IoT avança no campo

Mais uma vez a Strider foi destaque como empresa que está revolucionando o agronegócio. Em reportagem publicada pela Valor, a Agtech foi citada como exemplo da vitalidade do setor,  um dos mais avançados no uso de sistemas de internet das coisas (IoT). Confira a publicação:

IoT avança no campo

Por Martha Funke

A tecnologia está ajudando a reduzir os custos e aumentar a produtividade no campo. O agronegócio brasileiro já é um dos setores mais avançados no uso de sistemas de internet das coisas (IoT), baseados em sensores para captação remota de dados de equipamentos, ambiente ou animais, e foi selecionado como um dos segmentos prioritários para sustentar a Política Nacional de IoT, voltada a ações de incentivo ao desenvolvimento tecnológico do país.

Estudo realizado para o Ministério da Ciência, Tecnologia, Inovações e Comunicação (MCTIC) embasar o plano mostrou que o emprego de IoT no campo está crescendo rapidamente. A estimativa é que até 2025 o impacto do uso das soluções nesta área alcance entre US$ 5 bilhões e US$ 21 bilhões, apoiando queda de até 20% no uso de insumos agrícolas e alta de até 25% na produção das fazendas, destaca o secretário de políticas de informática do MCTIC, Maximilano Martinhão.

Iot avança

A tecnologia no campo vai além da IoT. A Strider surgiu em 2013 com o software de monitoramento e controle de pragas Protector, que usa georreferenciamento para definir campos, rotas e pontos de medição para monitoria de cada safra e. Os dados são inseridos em tablet e as informações são transmitidas ao final do dia por internet, criando uma linha do tempo de cada talhão. Os dados podem ser acessados por aplicativo para controlar processos como prescrições para pulverização e estoques.
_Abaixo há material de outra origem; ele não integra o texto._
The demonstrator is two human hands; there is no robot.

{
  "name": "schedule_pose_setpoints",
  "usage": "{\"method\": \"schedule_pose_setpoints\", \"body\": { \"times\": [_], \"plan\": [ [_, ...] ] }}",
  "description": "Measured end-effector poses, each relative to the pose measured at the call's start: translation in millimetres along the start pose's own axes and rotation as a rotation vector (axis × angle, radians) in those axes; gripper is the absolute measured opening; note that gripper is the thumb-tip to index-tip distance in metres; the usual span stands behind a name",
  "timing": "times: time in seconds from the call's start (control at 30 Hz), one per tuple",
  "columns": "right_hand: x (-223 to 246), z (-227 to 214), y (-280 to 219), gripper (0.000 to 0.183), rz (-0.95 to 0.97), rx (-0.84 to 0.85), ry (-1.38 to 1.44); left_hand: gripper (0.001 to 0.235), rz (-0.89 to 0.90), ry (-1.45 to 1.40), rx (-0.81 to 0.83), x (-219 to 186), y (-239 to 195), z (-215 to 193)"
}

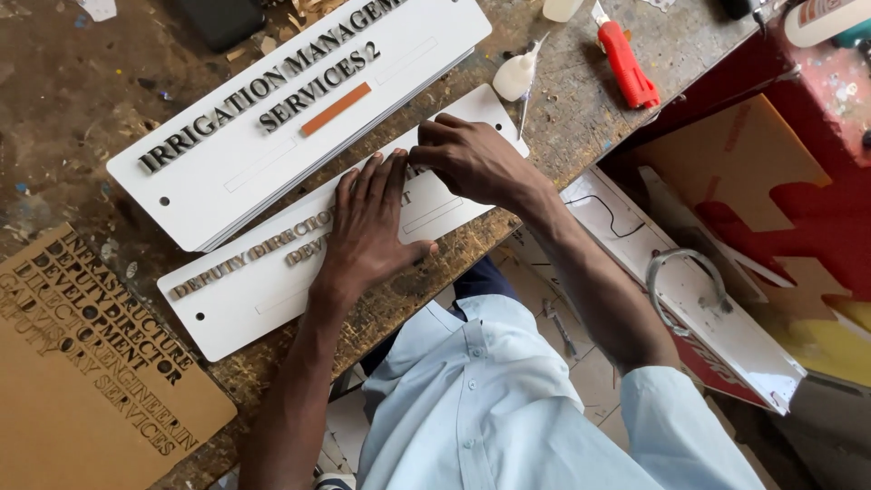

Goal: Gluing individual acrylic letters onto a white sign board to assemble a professional sign.

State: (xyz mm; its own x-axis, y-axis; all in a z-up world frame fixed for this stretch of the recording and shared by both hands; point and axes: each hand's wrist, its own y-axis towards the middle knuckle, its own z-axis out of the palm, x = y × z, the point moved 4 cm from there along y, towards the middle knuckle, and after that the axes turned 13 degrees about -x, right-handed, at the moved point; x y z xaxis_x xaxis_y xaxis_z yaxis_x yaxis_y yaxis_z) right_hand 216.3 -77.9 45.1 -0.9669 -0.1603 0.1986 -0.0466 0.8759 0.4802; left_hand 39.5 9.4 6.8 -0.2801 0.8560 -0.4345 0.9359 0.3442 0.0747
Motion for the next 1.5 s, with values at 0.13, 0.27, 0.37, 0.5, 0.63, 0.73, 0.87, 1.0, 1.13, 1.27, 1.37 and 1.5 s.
{"method": "schedule_pose_setpoints", "body": {
  "times": [0.13,0.27,0.37,0.5,0.63,0.73,0.87,1.0,1.13,1.27,1.37,1.5],
  "plan": [
    [-3,6,-2,0.015,-0.026,0.004,-0.015,0.144,0.005,-0.012,-0.010,0,-1,1],
    [-10,12,-6,0.018,-0.044,0.012,-0.004,0.142,0.015,0.001,-0.036,0,-1,2],
    [-10,12,-8,0.018,-0.046,0.000,0.011,0.143,0.029,0.009,-0.052,1,-1,4],
    [-8,9,-7,0.018,-0.052,-0.012,0.017,0.138,0.049,-0.005,-0.088,-2,-2,-2],
    [-7,12,-10,0.016,-0.031,-0.025,0.039,0.140,0.051,-0.001,-0.097,2,-2,3],
    [-8,14,-11,0.015,-0.015,-0.019,0.035,0.141,0.051,-0.001,-0.096,2,-1,3],
    [-5,11,-11,0.013,0.026,-0.028,0.069,0.140,0.044,0.012,-0.077,2,-3,2],
    [-2,-6,-8,0.004,0.090,-0.021,0.139,0.141,0.033,0.006,-0.035,3,-1,4],
    [5,-16,-5,0.005,0.105,-0.001,0.149,0.144,0.041,0.047,-0.024,3,0,4],
    [9,-11,-2,0.007,0.101,-0.005,0.060,0.143,0.017,-0.007,-0.009,2,2,3],
    [7,-4,-5,0.007,0.113,-0.012,0.046,0.143,0.012,0.003,-0.009,7,2,9],
    [5,2,-10,0.007,0.146,-0.053,0.042,0.144,0.007,0.007,-0.005,5,1,7]
  ]
}}
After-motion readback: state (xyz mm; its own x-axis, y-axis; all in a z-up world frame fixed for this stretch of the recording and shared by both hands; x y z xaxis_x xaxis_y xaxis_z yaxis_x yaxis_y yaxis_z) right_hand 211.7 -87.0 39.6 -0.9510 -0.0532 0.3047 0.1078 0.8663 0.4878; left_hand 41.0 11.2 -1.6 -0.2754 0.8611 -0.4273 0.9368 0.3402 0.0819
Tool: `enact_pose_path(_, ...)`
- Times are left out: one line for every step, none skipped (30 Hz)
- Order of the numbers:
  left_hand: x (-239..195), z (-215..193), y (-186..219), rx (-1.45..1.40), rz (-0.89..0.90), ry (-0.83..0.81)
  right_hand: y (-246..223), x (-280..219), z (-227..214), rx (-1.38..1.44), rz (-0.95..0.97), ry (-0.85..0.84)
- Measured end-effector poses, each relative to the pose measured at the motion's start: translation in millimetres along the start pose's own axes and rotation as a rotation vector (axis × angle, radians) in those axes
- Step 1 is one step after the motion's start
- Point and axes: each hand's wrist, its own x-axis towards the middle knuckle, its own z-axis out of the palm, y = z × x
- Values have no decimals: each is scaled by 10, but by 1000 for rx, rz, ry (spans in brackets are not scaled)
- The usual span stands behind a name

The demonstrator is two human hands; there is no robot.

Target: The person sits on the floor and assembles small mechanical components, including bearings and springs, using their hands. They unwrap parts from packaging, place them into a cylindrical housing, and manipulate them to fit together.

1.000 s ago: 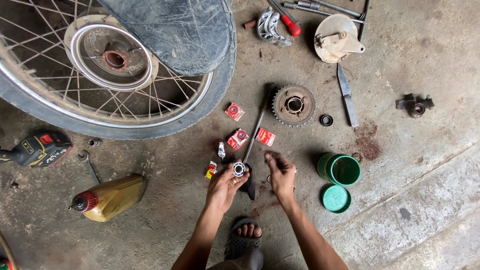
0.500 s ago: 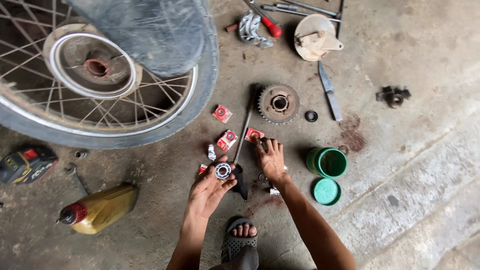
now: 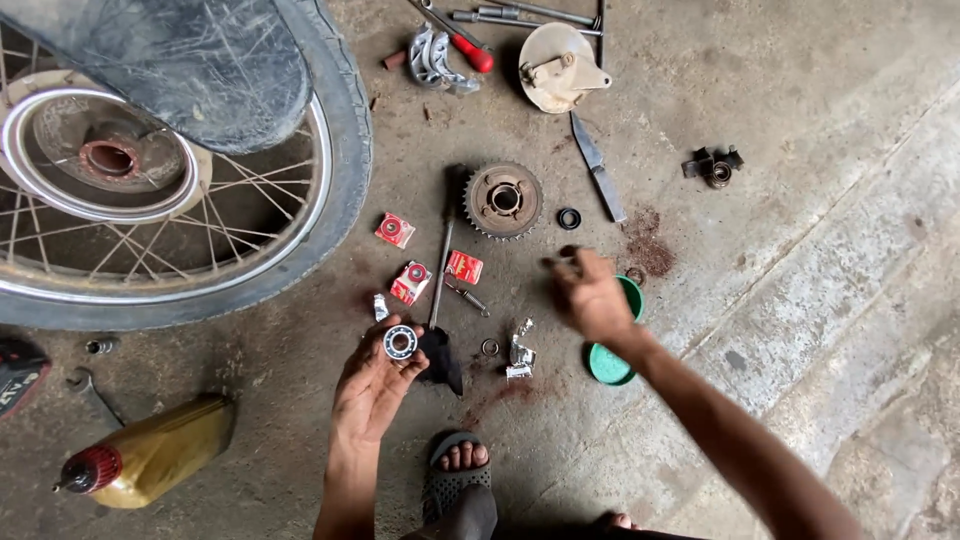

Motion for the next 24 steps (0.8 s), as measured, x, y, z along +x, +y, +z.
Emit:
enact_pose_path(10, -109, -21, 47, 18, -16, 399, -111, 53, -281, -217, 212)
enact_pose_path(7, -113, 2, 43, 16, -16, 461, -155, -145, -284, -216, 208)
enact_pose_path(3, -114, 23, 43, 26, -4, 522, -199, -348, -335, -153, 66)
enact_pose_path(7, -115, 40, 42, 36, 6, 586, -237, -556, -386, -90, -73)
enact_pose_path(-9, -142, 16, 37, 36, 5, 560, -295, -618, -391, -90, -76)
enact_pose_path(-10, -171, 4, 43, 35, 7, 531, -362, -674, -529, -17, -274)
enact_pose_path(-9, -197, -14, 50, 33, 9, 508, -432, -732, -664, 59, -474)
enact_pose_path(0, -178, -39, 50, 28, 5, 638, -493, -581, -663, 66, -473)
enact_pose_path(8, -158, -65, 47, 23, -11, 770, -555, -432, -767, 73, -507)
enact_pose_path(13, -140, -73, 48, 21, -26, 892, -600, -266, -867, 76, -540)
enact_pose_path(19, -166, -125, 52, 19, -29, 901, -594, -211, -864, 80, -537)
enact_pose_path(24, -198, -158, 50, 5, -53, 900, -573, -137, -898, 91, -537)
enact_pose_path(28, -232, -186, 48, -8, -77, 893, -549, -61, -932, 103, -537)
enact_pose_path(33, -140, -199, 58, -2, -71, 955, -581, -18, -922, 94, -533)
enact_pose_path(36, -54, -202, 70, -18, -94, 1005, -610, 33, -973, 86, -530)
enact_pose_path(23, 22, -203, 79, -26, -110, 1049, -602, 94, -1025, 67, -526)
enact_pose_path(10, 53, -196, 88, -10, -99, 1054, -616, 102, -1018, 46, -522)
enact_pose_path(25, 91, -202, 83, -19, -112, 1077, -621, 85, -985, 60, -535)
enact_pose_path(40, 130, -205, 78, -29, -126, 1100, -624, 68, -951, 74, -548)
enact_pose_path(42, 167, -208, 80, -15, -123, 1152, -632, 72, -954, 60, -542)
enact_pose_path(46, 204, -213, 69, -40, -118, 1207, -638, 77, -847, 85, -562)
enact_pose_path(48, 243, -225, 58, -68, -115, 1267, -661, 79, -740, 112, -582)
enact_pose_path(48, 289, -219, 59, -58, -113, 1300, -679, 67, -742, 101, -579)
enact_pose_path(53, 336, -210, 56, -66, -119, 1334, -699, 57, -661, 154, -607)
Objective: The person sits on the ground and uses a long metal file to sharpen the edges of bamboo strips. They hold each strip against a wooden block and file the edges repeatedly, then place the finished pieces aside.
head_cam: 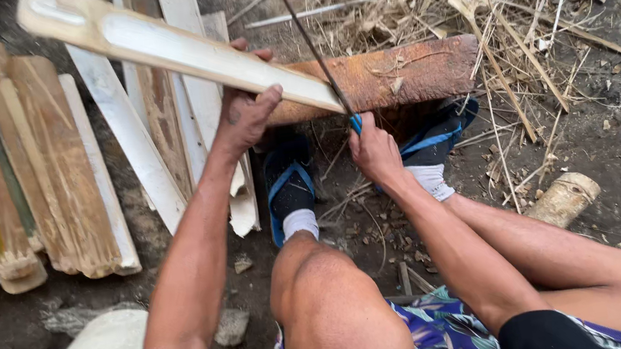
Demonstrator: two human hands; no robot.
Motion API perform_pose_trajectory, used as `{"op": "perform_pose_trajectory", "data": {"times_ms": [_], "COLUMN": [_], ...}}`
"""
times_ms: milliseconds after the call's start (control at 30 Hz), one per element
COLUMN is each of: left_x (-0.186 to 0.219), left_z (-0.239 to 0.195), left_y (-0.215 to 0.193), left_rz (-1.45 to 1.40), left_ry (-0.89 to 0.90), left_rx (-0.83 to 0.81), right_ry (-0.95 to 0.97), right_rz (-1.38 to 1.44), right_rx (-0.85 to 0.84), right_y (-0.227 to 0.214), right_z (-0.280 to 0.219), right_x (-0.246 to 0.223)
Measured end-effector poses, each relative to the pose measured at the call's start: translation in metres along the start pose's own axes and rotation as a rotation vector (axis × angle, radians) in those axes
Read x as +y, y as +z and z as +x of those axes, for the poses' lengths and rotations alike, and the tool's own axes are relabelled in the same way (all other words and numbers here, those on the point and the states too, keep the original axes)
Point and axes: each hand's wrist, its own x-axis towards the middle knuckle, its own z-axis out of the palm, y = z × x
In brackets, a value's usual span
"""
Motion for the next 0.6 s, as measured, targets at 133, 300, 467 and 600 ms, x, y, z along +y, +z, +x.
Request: {"op": "perform_pose_trajectory", "data": {"times_ms": [133, 300, 467, 600], "left_x": [0.0, -0.002, -0.006, -0.012], "left_z": [-0.004, 0.0, 0.0, -0.004], "left_y": [0.002, 0.0, -0.001, 0.0], "left_rz": [0.028, 0.058, -0.005, 0.056], "left_ry": [0.002, 0.006, -0.062, 0.049], "left_rx": [0.015, 0.007, 0.033, 0.042], "right_ry": [-0.014, -0.016, 0.143, 0.095], "right_rz": [0.067, 0.326, 0.165, 0.05], "right_rx": [-0.009, 0.009, -0.08, -0.099], "right_y": [0.002, -0.029, -0.019, -0.003], "right_z": [0.0, -0.014, 0.0, 0.014], "right_x": [0.008, -0.007, -0.009, 0.0]}}
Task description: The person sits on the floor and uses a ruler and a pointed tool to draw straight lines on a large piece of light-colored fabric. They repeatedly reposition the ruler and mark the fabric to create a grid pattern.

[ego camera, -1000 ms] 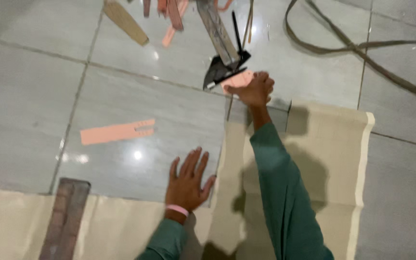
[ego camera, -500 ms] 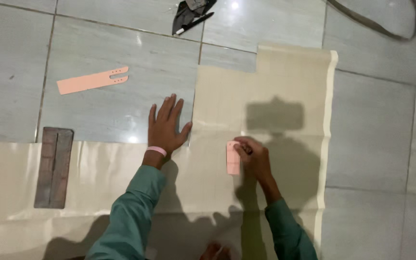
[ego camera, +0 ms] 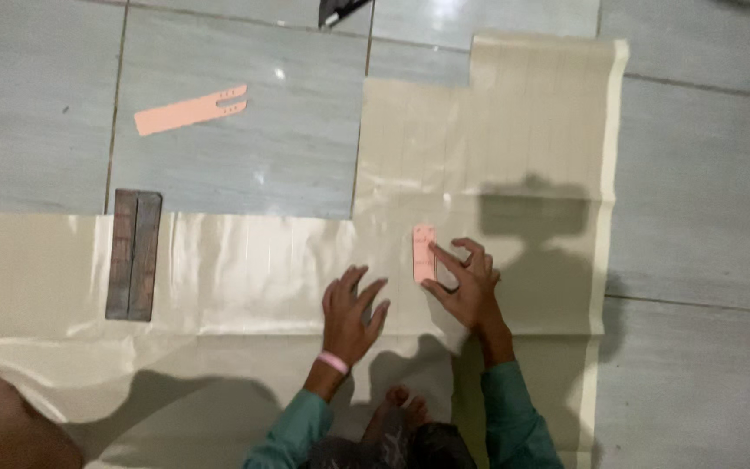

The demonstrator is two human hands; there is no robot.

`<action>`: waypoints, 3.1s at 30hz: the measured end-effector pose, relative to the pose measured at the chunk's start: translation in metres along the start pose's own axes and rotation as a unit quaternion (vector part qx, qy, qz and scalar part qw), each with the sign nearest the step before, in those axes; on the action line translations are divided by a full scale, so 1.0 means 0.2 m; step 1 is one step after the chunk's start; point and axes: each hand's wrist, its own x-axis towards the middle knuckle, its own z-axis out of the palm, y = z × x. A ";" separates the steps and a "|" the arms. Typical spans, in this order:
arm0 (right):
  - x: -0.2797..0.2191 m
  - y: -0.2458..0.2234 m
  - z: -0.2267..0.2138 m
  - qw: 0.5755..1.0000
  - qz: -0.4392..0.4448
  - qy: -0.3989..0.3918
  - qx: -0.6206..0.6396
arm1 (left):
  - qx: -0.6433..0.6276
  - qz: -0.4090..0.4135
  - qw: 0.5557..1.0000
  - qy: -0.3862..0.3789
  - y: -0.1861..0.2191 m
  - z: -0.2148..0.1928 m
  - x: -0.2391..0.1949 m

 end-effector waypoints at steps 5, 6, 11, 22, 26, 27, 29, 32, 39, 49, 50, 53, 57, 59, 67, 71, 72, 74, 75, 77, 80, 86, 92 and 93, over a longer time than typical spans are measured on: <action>0.02 -0.06 0.04 0.999 0.025 0.025 -0.008 | 0.010 -0.033 0.999 -0.004 -0.01 -0.01 0.21; 0.02 -0.07 0.03 0.999 0.026 0.020 -0.012 | 0.004 -0.036 0.999 -0.002 -0.01 -0.02 0.24; 0.08 -0.05 0.00 0.999 0.033 -0.001 -0.021 | -0.005 -0.056 0.998 -0.005 0.03 -0.04 0.29; 0.07 -0.06 0.04 0.998 0.026 0.025 -0.055 | 0.071 -0.026 0.995 -0.066 0.06 -0.02 0.32; 0.08 -0.07 0.06 0.997 0.017 0.034 -0.065 | 0.050 -0.007 0.994 -0.100 0.03 -0.04 0.37; 0.08 -0.06 0.06 0.996 0.010 0.038 -0.074 | 0.053 -0.008 0.992 -0.112 0.03 -0.03 0.37; 0.07 -0.05 0.06 0.997 0.009 0.032 -0.070 | 0.046 -0.022 0.991 -0.127 0.02 -0.02 0.38; 0.05 -0.04 0.08 0.997 0.027 0.024 -0.066 | 0.014 -0.059 0.989 -0.132 0.01 -0.02 0.38; 0.05 -0.07 0.06 0.997 0.032 0.033 -0.060 | 0.040 -0.053 0.991 -0.113 0.05 -0.02 0.39; 0.06 -0.07 0.06 0.998 0.041 0.022 -0.052 | 0.068 -0.043 0.989 -0.127 0.05 -0.02 0.39; 0.07 -0.06 0.06 0.998 0.035 0.029 -0.051 | 0.064 -0.045 0.989 -0.125 0.06 -0.01 0.40; 0.05 -0.07 0.07 0.997 0.035 0.029 -0.054 | 0.054 -0.052 0.991 -0.114 0.07 -0.02 0.39; 0.05 -0.05 0.07 0.998 0.030 0.021 -0.056 | 0.081 -0.035 0.991 -0.100 0.11 0.00 0.44; 0.06 -0.05 0.07 0.998 0.034 0.007 -0.053 | 0.096 -0.025 0.990 -0.103 0.12 0.00 0.46; 0.04 -0.04 0.08 0.998 0.030 0.006 -0.057 | 0.099 -0.022 0.989 -0.112 0.13 -0.03 0.50; 0.04 0.00 0.10 0.998 0.034 -0.004 -0.049 | 0.187 0.028 0.973 -0.135 0.16 0.10 0.51; 0.06 0.01 0.10 0.998 0.041 -0.011 -0.046 | 0.213 0.066 0.968 -0.115 0.19 0.15 0.50; 0.11 0.04 0.05 0.983 0.053 0.087 0.153 | 0.336 0.142 0.921 -0.138 0.28 0.27 0.49; 0.14 0.06 0.01 0.958 0.054 0.129 0.249 | 0.428 0.172 0.869 -0.178 0.34 0.34 0.47; 0.19 0.07 -0.08 0.944 0.087 0.213 0.236 | 0.580 0.158 0.770 -0.214 0.44 0.46 0.44; 0.25 0.01 -0.19 0.990 -0.098 0.087 0.043 | 0.710 0.129 0.655 -0.225 0.51 0.59 0.39; 0.33 -0.20 -0.28 0.945 -0.298 -0.136 -0.021 | 0.764 0.109 0.581 -0.260 0.50 0.71 0.35; 0.36 -0.23 -0.30 0.946 -0.267 -0.173 -0.054 | 0.764 0.100 0.598 -0.222 0.48 0.73 0.31; 0.35 -0.22 -0.29 0.949 -0.250 -0.185 -0.045 | 0.753 0.109 0.606 -0.234 0.49 0.73 0.30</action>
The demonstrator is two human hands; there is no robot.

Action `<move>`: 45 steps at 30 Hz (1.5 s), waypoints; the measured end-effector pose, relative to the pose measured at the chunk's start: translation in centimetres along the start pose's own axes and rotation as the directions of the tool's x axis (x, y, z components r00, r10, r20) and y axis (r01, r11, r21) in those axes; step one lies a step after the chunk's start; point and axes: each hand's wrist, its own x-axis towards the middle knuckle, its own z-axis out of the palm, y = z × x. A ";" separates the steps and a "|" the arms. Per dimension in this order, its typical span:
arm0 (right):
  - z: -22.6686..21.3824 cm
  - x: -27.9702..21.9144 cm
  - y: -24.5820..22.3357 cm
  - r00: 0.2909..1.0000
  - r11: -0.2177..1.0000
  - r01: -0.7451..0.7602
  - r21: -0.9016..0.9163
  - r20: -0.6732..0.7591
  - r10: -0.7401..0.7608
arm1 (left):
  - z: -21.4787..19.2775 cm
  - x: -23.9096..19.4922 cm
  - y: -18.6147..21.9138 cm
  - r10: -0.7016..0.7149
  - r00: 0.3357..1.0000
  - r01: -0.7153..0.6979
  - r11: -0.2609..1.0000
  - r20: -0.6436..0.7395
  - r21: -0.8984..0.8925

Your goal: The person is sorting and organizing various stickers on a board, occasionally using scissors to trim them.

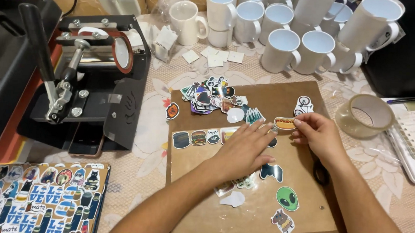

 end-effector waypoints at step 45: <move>-2.4 1.3 -1.8 1.000 0.941 -0.012 -0.339 -0.014 0.007 | 4.6 2.8 -2.1 -0.013 0.996 -0.023 0.912 0.086 0.410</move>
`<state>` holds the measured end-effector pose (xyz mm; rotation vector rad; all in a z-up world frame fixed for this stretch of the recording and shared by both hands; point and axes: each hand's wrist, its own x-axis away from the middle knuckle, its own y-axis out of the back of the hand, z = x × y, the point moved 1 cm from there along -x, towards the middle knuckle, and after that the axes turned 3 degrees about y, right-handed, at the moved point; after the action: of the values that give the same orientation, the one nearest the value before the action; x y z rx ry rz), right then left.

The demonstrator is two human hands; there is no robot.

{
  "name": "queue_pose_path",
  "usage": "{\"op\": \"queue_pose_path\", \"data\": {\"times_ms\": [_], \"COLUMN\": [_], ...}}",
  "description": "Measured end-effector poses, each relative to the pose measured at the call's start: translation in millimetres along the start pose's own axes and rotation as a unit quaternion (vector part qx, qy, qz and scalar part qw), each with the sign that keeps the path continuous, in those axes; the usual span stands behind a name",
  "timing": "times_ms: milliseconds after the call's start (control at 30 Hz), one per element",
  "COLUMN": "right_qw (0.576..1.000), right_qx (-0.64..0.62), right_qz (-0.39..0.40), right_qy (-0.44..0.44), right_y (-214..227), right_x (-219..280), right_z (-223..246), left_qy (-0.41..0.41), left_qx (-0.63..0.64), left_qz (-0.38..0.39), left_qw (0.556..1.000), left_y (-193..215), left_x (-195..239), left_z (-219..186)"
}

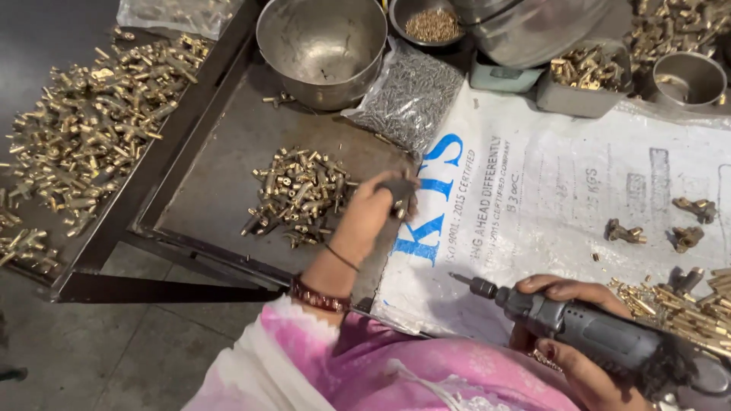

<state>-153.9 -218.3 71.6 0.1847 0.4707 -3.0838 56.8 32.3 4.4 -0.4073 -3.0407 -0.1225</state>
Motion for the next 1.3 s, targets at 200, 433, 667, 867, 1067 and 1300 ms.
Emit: {"op": "queue_pose_path", "data": {"times_ms": [200,433,667,867,1067,1300], "right_qw": [0.999,0.999,0.998,0.990,0.973,0.960], "right_qx": [-0.047,-0.045,-0.066,-0.141,-0.228,-0.271], "right_qz": [-0.008,0.009,0.003,-0.001,-0.040,-0.063], "right_qy": [0.016,-0.015,-0.020,-0.008,-0.018,-0.038], "right_y": [-5,-8,-9,-12,9,15], "right_x": [-8,-14,-15,-18,-13,-10], "right_z": [4,2,2,2,-22,-29], "left_qy": [0.184,0.283,0.274,0.228,0.098,0.047], "left_qx": [0.284,0.378,0.402,0.400,0.343,0.298], "left_qz": [0.104,0.174,0.175,0.143,0.120,0.078], "left_qw": [0.935,0.864,0.856,0.876,0.927,0.950], "left_y": [-53,-60,-57,-55,-59,-62], "left_x": [59,70,70,71,82,89], "left_z": [18,-6,-21,-19,-27,-39]}}
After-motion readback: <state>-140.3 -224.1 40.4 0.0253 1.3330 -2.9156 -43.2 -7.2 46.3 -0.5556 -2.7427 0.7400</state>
Outro produto, o Tracker, monitora frotas de tratores e implementos com apoio de sensores e da rede de rádio de baixa frequência Horizon, da própria Strider, que também permite conectar estações climáticas, armadilhas digitais e outros sensores distribuídos no campo. A empresa oferece ainda o sistema de gestão Base e o Space, capaz de identificar áreas com problemas na safra com base em imagens de satélite ou drones, descreve o diretor Henrique Prado.

Hoje a Strider monitora cerca de 2 milhões de hectares no Brasil, mais de 600 propriedades rurais e fazendas na Austrália, Estados Unidos, Bolívia e México. A empresa recebeu investimentos em torno de R$ 10 milhões dos fundos Barn, Monashees e Qualcomm e este ano deve faturar R$ 15 milhões, 5% com clientes estrangeiros. As grandes empresas de tecnologia também estão de olho no setor. A Qualcomm fez parceria com a Empresa Brasileira de Pesquisa Agropecuária (Embrapa) para desenvolver sistema para monitorar dados como detecção de focos de pragas, déficit de nutrientes e danos ambientais, com base em drones.